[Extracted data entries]

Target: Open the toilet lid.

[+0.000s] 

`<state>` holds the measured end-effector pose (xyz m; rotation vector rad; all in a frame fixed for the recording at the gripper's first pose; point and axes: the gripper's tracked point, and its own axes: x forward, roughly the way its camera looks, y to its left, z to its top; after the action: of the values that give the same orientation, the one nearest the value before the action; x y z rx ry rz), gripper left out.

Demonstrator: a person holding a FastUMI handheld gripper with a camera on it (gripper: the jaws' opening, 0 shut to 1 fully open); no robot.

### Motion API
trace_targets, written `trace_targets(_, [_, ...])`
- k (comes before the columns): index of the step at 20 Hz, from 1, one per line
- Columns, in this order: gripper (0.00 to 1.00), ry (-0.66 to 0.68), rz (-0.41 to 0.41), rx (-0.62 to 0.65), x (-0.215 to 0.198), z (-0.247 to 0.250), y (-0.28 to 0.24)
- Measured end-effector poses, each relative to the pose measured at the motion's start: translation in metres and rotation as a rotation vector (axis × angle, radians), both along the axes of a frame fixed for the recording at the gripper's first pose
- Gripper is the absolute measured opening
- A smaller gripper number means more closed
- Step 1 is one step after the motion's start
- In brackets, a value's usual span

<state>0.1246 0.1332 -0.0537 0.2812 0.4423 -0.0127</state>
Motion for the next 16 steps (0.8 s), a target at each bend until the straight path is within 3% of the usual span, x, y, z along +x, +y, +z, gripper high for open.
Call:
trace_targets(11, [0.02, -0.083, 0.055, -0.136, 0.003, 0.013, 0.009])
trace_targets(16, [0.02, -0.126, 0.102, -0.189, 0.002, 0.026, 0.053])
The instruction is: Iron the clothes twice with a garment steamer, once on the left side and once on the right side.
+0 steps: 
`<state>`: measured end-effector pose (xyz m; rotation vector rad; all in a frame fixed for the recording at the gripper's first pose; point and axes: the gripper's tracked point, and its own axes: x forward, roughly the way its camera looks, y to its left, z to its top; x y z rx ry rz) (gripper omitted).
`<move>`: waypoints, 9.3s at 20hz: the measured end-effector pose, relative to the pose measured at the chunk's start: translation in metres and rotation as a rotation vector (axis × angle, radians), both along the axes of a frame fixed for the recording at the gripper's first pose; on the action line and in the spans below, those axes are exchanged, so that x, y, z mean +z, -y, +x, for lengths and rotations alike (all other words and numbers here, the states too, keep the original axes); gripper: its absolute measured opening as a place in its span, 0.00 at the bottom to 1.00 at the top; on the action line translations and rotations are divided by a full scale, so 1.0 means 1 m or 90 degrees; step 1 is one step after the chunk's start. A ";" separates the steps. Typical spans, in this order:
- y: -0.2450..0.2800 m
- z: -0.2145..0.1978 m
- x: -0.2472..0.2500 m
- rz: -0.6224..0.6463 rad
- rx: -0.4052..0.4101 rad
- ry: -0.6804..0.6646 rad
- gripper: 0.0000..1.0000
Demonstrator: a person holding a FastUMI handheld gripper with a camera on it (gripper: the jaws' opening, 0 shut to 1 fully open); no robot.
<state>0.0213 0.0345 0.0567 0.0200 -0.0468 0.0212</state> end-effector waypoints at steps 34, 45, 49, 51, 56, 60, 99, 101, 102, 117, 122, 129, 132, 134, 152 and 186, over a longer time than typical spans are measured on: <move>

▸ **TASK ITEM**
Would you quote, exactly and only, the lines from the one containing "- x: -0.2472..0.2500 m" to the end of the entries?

▸ **ANSWER TO THE PROBLEM**
- x: -0.2472..0.2500 m
- rz: -0.6224..0.6463 rad
- rx: -0.4052..0.4101 rad
- ry: -0.6804..0.6646 rad
- gripper: 0.0000..1.0000
Demonstrator: a person holding a FastUMI handheld gripper with a camera on it (gripper: the jaws' opening, 0 shut to 1 fully open); no robot.
<state>0.0213 0.0345 0.0567 0.0200 -0.0468 0.0212</state> end-effector waypoints at steps 34, 45, 49, 51, 56, 60, 99, 101, 102, 117, 122, 129, 132, 134, 152 and 186, over a longer time than typical spans are measured on: <move>

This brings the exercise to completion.